What is the key features of Git that makes it more efficient compared to other version control systems such as SVN and CVS?

FAQ

Distributed: Git is a distributed version control system. Git has a central server which maintains the project file and its history, called as a repository. Each user of Git has a complete and independent copy of this repository on his own local machine. Hence, Git users can continue working with Git and refer to history even if the central repository is unavailable.

Like Git, alternative source control systems such as SVN and CVS also have a central server which maintains the project files and its history. But unlike Git, users of these version control system do not have a local copy of the project files and its history. Hence these users are dependent on the central system, and cannot continue to work with the version control system if the central server becomes unavailable for any reason.
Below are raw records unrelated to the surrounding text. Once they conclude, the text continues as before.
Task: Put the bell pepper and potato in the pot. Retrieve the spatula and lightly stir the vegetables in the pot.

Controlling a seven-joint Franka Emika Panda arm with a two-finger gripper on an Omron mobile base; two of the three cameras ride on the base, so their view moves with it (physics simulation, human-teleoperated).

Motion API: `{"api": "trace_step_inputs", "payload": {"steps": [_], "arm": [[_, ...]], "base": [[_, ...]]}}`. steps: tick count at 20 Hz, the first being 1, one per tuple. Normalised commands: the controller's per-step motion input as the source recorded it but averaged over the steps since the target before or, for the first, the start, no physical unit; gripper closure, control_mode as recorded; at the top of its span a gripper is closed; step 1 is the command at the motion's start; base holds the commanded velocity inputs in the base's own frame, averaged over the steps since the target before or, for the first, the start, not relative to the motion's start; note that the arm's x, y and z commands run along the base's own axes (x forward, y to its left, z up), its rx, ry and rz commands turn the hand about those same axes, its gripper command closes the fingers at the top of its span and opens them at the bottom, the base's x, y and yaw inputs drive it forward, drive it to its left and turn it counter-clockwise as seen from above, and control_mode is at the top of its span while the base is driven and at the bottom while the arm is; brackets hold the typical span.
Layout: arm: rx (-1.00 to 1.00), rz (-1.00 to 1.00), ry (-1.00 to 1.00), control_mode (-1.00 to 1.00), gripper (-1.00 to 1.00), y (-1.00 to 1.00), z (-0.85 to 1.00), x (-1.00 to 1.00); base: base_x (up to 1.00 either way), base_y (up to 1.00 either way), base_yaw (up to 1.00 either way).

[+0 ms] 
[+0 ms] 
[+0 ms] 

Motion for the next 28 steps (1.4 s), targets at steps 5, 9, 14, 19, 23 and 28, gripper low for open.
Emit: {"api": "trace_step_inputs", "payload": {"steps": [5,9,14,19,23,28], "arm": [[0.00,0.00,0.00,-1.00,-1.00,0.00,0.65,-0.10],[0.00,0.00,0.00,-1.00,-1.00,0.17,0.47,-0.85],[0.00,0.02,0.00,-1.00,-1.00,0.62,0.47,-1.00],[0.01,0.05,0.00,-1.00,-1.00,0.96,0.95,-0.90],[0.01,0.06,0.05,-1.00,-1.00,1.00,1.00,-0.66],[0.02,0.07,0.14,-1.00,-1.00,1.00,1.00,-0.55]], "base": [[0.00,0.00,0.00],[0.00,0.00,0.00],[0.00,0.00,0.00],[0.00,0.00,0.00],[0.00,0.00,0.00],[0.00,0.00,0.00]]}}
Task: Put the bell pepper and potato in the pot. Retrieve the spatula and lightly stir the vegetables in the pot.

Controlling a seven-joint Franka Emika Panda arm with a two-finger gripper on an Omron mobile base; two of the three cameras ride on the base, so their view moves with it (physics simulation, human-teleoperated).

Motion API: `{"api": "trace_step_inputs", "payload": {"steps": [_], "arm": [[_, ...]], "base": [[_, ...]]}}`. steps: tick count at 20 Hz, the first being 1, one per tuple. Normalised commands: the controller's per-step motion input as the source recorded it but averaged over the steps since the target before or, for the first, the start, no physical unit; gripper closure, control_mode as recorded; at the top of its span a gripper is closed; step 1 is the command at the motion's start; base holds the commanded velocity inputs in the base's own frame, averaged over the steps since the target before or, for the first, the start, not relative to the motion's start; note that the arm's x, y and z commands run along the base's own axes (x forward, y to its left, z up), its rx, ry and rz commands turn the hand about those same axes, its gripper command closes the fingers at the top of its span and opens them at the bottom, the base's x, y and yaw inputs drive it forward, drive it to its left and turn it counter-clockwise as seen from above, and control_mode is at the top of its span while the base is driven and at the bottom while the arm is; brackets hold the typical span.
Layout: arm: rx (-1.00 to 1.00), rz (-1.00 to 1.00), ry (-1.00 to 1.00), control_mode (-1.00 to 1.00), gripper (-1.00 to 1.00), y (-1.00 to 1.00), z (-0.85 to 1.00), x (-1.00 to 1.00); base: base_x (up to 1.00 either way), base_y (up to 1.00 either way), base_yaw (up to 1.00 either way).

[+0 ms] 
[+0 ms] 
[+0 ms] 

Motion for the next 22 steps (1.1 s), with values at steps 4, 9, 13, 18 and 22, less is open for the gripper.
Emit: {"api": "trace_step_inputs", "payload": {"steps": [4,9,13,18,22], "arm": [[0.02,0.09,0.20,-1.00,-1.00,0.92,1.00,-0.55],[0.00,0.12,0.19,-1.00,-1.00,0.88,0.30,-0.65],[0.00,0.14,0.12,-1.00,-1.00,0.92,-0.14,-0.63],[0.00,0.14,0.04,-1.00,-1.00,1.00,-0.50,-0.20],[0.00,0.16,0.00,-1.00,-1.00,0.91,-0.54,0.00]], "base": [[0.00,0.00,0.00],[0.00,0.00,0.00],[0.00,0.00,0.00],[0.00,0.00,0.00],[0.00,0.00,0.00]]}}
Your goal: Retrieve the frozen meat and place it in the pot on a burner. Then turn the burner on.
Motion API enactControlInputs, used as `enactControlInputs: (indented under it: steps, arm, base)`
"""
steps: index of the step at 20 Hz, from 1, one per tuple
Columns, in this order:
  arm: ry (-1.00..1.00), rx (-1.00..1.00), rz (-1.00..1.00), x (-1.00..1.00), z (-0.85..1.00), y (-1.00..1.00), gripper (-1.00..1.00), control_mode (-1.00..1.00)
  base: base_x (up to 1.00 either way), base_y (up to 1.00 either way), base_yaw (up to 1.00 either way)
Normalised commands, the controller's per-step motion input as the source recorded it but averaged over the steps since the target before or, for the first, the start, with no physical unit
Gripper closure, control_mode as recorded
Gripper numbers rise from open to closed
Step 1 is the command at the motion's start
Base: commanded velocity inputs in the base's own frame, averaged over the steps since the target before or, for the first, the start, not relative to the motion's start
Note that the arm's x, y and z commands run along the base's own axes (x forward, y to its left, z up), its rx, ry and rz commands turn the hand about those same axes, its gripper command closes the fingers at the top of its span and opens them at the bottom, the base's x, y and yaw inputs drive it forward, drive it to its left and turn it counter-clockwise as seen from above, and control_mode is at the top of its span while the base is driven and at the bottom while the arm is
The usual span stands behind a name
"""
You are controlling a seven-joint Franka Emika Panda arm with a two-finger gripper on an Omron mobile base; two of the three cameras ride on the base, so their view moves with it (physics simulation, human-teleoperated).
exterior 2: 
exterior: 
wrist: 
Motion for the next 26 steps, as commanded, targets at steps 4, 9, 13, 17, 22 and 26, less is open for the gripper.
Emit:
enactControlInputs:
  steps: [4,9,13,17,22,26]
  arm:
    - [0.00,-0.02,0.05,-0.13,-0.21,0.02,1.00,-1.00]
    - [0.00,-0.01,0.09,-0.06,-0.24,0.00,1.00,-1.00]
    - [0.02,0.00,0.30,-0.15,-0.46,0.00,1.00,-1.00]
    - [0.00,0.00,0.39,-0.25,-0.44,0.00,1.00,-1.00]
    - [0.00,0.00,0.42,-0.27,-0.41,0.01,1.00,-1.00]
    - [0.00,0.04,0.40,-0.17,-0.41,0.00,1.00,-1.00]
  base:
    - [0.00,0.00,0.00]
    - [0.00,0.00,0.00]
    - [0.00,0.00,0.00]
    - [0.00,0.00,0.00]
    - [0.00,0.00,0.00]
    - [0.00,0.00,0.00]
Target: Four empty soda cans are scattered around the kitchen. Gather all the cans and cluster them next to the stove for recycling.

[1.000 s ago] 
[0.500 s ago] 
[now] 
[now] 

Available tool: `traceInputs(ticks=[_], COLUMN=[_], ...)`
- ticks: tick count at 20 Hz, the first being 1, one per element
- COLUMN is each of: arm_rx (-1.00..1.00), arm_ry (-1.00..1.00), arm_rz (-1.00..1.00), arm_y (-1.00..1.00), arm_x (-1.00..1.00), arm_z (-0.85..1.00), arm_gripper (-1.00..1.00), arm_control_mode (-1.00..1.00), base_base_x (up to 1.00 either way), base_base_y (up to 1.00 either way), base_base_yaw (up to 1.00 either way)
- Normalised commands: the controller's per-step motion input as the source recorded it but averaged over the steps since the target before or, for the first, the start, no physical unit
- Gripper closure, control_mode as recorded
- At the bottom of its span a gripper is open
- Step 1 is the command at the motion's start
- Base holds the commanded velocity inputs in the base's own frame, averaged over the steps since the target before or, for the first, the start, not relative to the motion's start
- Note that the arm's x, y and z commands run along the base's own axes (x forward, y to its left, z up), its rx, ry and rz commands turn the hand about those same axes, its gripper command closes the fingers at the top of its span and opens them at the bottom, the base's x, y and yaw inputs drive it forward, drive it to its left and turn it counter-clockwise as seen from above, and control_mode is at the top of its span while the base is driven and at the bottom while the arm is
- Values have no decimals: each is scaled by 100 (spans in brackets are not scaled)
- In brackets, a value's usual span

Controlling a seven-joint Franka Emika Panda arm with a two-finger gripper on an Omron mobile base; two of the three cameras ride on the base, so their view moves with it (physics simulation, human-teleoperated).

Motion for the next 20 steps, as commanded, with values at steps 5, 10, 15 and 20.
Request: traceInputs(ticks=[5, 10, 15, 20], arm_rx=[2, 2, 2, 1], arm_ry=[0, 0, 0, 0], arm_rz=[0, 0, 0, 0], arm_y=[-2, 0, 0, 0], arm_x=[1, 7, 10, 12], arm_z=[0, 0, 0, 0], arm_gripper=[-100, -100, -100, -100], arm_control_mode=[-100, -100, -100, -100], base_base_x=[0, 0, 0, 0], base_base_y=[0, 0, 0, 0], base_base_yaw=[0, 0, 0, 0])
Snapshot-based: Git is a snapshot-based version control system. Every time a user commits the project, Git takes a snapshot of the project files and changes at that moment and stores a reference to that snapshot. If a file has not changed, Git links to the previous file instead of storing the file again.

Alternative version control systems such as SVN and CVS are delta-based version control systems. These systems store the project files and changes made to each file over time.

Speed: Git is built for speed. Nearly all operations in Git use local files and resources, and do not require information from the central server or any other computer. This eliminates network latency and dependency on the central server resulting in fast operations compared to the alternative source control systems.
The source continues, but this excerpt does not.